I am actually planning on cutting the bulk out with bandsaw and then clean up the hole to size by boring.
 
You just need a bigger boring head. You're welcome to come borrow one, being you're close.

Or, with a boring bar in the old fashion sense, with a tool steel clamped in it, use the vertical holes but hang the tool steel out further. As long as that doesn't give you chatter problems, it should work out. And I assume you can't get this set up in the lathe?
 
Tony, Thank you for the offer.
I think I will just make me a boring bar from some inserts I have with the cutting edge in the right place.
 
I attempted this with success. was opening up a bore on a wheel spacer. i took light cuts and never had the head unthread on me. Certainly not the best way to do it, but it did work.
 
To update this-- I just clamped a lh lathe tool (1/4" cheap carbide insert) horizontal in the boring head and it worked great.
 
I am in the planing stage of make a quill stop plate for my mill. My question is how can I bore a 3.535 hole in 5/8 aluminum plate? My 2 " boring head screws on to a r8 arbor and all my boring bars (cheapy) have the cutting edge in the wrong place when mounted horizontal in the boring head. I can't run the mill in reverse or it would unscrew the arbor from the boring head. Hope I made some sense out of that.:(
I hope I am missing something really simple.
I am actually planning on cutting the bulk out with bandsaw and then clean up the hole to size by boring.

Do you have a lathe? If so you can do this several different ways. One way is to part the circle off, called Trepanning.
Another is to mount the work in a chuck with the center established and first bore with large holesaw.
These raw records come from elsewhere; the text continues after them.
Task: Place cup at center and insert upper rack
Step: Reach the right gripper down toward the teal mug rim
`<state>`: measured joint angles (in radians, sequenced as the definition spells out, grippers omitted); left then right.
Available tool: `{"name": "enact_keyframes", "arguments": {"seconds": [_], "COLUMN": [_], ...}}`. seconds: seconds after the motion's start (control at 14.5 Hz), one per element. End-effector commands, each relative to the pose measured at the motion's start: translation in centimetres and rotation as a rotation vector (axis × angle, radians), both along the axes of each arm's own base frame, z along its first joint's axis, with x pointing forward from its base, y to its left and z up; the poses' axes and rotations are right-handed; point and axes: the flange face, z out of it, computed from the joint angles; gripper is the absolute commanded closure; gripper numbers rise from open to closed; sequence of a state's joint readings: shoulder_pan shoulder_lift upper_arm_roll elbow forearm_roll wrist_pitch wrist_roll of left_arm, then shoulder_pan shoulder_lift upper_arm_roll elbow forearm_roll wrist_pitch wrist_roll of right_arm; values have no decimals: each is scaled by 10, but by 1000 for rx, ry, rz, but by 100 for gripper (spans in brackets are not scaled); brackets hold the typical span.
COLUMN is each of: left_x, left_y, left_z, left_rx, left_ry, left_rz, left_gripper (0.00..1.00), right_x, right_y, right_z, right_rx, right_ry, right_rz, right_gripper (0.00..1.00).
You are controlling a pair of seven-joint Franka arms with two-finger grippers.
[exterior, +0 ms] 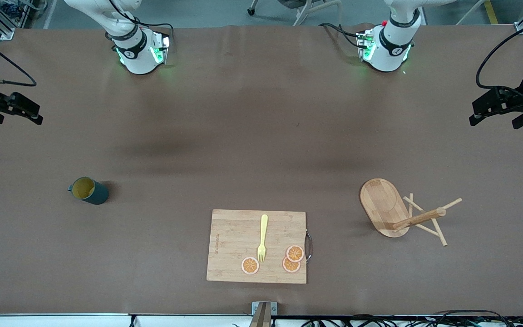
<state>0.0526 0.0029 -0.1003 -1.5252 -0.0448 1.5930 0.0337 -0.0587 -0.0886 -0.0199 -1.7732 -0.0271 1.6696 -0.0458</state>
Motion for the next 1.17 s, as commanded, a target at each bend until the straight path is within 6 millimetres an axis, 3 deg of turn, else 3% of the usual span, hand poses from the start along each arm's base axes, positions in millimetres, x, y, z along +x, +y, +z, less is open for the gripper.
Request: {"name": "enact_keyframes", "arguments": {"seconds": [0.0, 0.41, 0.62, 1.11], "left_x": [-1, -1, -1, -1], "left_y": [-2, -2, -2, -1], "left_z": [4, 4, 4, 4], "left_rx": [0, 0, 0, 2], "left_ry": [6, 6, 6, 6], "left_rz": [-5, -5, -7, -7], "left_gripper": [0, 0, 0, 0], "right_x": [15, 56, 70, 95], "right_y": [-13, -19, -22, -10], "right_z": [-31, -137, -201, -258], "right_rx": [-9, 1, 7, 5], "right_ry": [41, 164, 234, 189], "right_rz": [-12, -17, -16, 25], "right_gripper": [0, 0, 0, 0]}}
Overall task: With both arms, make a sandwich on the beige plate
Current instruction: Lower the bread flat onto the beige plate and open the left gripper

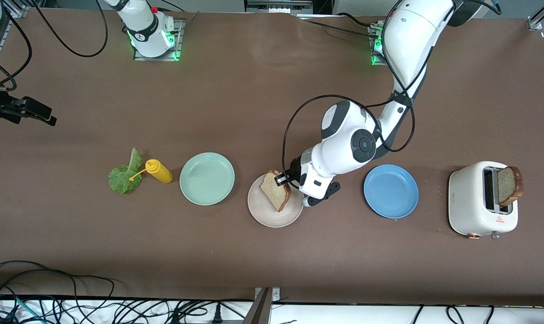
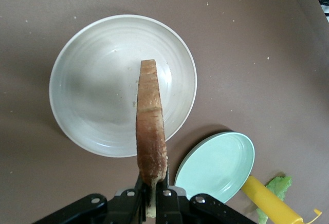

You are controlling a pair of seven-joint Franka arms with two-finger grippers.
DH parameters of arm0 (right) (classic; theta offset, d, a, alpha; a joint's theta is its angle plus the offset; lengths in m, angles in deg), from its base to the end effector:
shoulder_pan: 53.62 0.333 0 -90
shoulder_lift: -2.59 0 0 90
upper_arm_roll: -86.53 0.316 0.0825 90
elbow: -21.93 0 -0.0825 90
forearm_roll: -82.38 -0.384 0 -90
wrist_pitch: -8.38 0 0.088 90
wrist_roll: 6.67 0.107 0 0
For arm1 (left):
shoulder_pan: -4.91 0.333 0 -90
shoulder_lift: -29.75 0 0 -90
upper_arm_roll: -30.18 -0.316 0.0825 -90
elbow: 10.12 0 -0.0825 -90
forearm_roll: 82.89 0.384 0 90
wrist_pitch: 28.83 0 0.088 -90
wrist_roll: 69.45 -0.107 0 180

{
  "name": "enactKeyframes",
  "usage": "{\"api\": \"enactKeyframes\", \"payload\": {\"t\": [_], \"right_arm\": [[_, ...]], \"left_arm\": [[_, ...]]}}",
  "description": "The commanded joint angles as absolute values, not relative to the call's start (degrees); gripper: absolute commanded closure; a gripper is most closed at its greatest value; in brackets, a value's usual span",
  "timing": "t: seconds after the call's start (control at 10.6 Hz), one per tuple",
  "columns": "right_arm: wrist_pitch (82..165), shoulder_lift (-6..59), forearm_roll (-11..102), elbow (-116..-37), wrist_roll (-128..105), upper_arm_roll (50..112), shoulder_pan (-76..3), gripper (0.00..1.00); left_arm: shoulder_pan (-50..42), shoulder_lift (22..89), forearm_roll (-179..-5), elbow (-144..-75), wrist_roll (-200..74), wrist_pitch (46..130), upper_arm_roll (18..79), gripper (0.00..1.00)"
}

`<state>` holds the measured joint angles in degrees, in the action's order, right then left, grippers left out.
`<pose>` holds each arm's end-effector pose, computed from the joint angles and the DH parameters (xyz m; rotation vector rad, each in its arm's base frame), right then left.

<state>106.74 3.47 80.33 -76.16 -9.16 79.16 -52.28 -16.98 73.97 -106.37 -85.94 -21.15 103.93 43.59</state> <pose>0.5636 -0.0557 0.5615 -3.1057 0.1043 0.0124 0.6447 -0.4098 0.3096 2.5188 0.7231 -0.2049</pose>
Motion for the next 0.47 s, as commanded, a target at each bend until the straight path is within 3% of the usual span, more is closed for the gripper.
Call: {"api": "enactKeyframes", "payload": {"t": [0.0, 0.38], "right_arm": [[106.7, 3.6, 79.7, -75.5, -9.8, 79.1, -52.6, 0.00], [108.2, 3.6, 80.3, -75.4, -10.1, 79.1, -52.5, 0.00]], "left_arm": [[-18.5, 75.5, -108.2, -84.4, -20.1, 105.6, 42.8, 1.00], [-19.1, 76.9, -108.3, -83.9, -18.9, 106.8, 42.8, 1.00]]}}
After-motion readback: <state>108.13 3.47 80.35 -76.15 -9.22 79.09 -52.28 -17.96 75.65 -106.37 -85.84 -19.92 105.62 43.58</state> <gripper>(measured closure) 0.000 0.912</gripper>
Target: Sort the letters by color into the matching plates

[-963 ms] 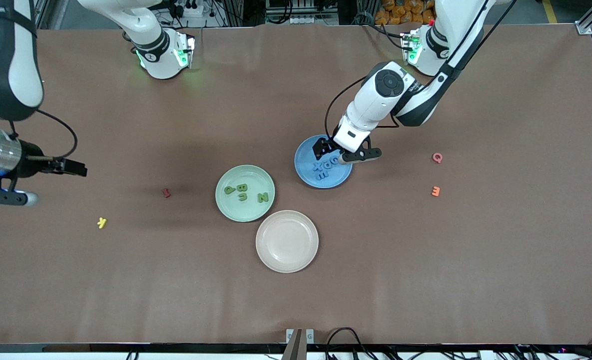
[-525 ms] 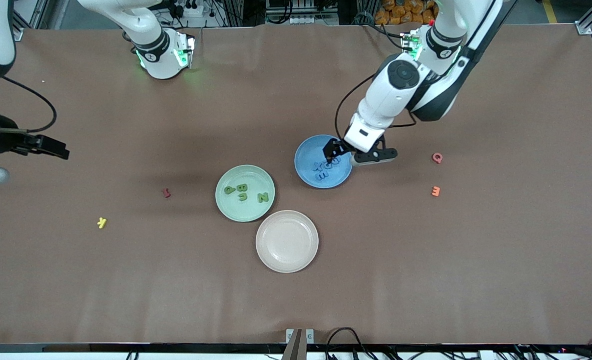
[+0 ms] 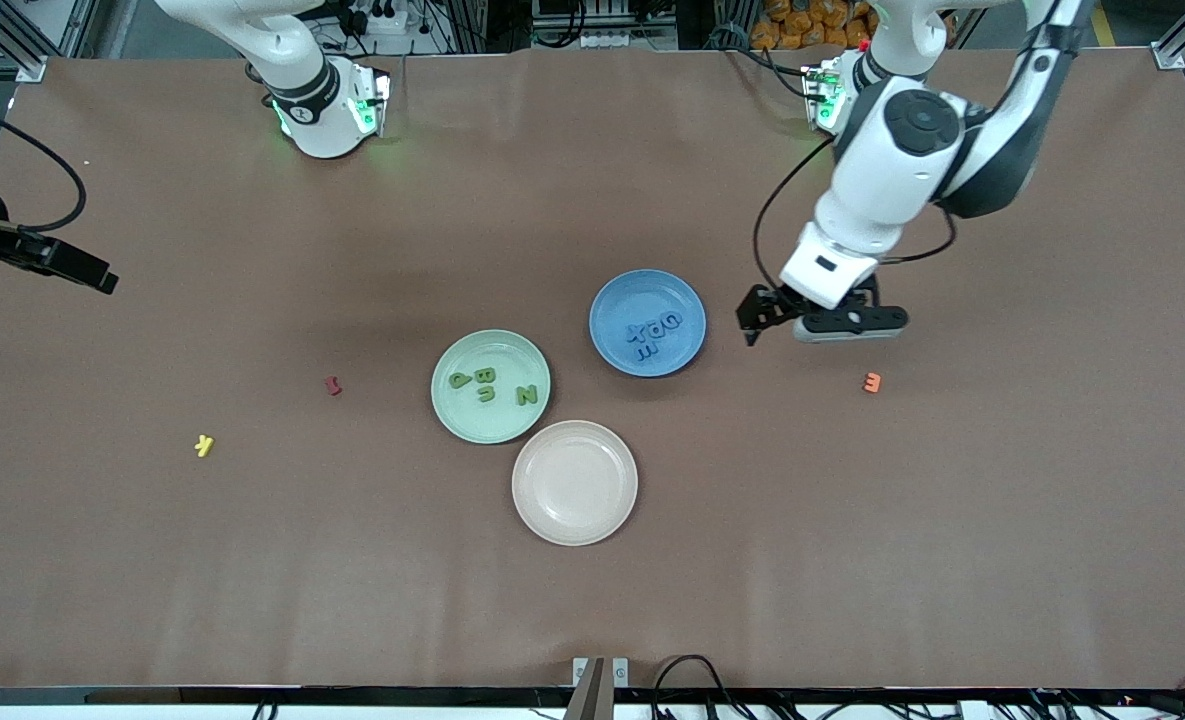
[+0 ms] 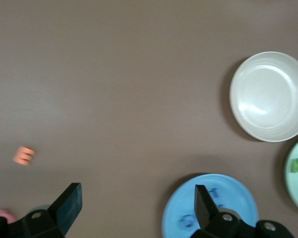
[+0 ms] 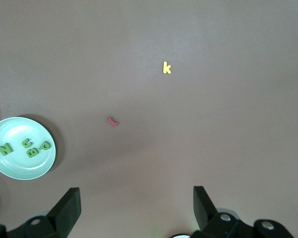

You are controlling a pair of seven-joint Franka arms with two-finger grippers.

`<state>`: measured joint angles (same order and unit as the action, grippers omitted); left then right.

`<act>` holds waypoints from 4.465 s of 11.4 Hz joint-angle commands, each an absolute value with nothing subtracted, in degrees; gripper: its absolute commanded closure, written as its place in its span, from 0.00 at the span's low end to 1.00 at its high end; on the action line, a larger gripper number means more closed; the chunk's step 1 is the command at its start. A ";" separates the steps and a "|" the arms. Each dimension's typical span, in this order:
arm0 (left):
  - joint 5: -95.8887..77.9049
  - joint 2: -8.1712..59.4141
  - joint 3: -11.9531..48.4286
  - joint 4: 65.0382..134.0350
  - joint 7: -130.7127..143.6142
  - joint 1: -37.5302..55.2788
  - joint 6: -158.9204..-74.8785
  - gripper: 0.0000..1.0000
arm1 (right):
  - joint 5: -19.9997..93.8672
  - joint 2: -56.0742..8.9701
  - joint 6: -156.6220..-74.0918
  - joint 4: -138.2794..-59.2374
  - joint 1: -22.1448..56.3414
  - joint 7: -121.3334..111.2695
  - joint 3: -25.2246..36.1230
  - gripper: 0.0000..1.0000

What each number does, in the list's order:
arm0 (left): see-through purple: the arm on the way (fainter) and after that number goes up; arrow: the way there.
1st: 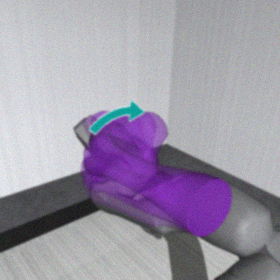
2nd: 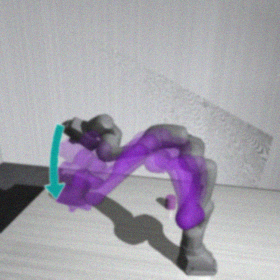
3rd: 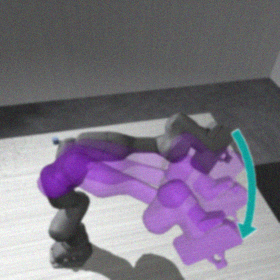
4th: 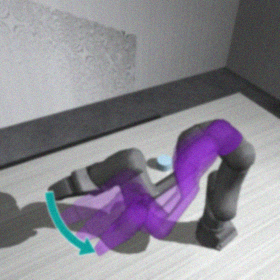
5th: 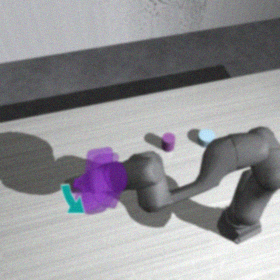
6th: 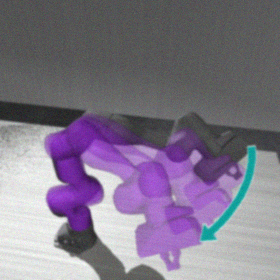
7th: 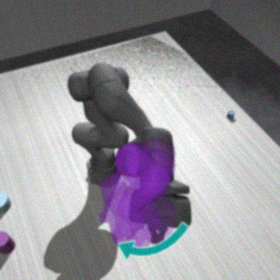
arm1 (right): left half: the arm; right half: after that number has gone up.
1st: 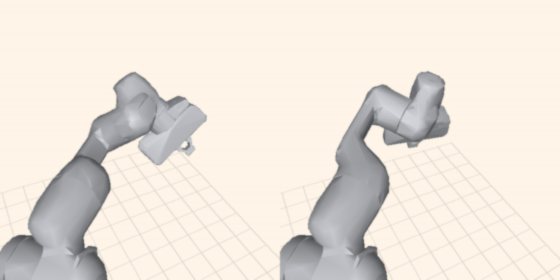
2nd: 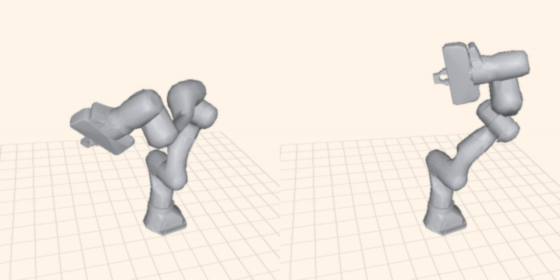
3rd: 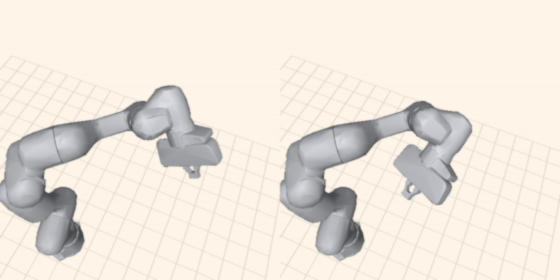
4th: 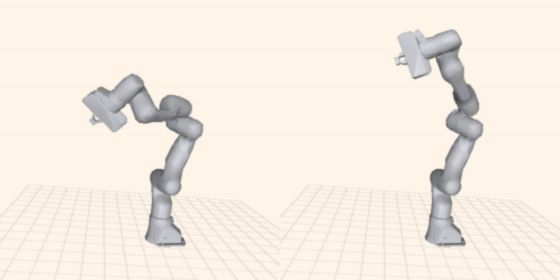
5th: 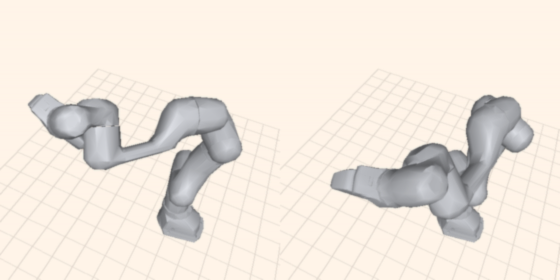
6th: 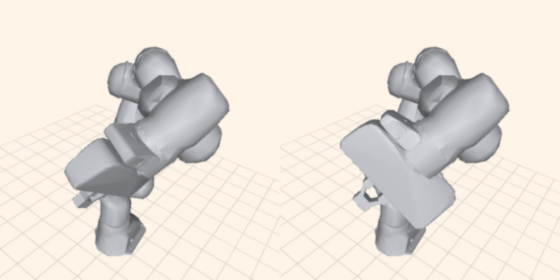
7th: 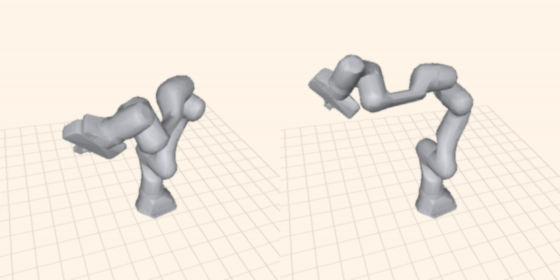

Then using a boring bar to finish to size. I would Trepan the hole myself. Drill a center point with a spotting drill or a center drill.
Mount the work on a face plate with shims so the parting tool does not cut into the face plate. You can clamp the work on the outer edges of the work making sure the cutter will not hit the clamps. Install parting tool in the tool post. Cut at the perimeter all the way thru. If the parting tool binds the widen the cut a bit. When you are thru you will have a useable piece of aluminum for another project. I forgot to mention an old timers trick to get the work to center quickly. Before you clamp the work ,move the tail stock up with a live or dead center til the point is in the hole on the work. Lock the tail stock and push the quill forward til the work is tight to the shims between the face plate. Now you clamp the work and remove the tail stock and center.